[Use of Cibacron blue F 3GA-CL-sepharose 6B for the purification of T4 DNA- and RNA-ligases].

The sorption capacity of the dye cibacron blue F3GA, immobilized on CL-Sepharose 6B and other support matrices, in respect to DNA- and RNA-ligases T4 was being studies. Cibacron blue F3GA immobilized on CL-Sepharose 6B binds a three-fold amount of DNA-ligase in comparison to RNA-ligase. The enzyme chromatography on cibbacron blue F3GA-CL-Sepharose 6B revealed a stronger linkage between DNA-ligase T4 and the sorbent than between RNA-ligase T4 and the sorbent. Elution was performed with potassium chloride.
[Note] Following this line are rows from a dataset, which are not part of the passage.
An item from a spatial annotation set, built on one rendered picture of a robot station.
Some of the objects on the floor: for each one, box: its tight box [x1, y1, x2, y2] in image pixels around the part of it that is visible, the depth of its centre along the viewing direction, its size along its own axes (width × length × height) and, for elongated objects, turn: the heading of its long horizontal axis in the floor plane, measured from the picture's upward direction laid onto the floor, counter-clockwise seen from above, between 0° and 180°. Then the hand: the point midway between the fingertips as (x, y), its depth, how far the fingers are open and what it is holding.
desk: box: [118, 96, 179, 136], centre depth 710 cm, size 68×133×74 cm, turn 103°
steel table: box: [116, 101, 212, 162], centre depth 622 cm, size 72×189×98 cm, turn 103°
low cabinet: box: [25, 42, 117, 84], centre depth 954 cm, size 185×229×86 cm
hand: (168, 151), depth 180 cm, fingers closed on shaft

DNA-ligase T4 was eluted with 0.25-0.5 M KCl and RNA-ligase T4 with 0.08-0.18 M KCl. Since deoxyexonuclease contaminants possess stronger bonds with the sorbent than ligases, elution of deoxyexonucleases occurs at higher concentrations of KCl. Chromatography of enzymes on cibacron blue F3GA-CL-Sepharose 6B allows one to obtain DNA- and RNA-ligases essentially free of DNase and RNase contaminants.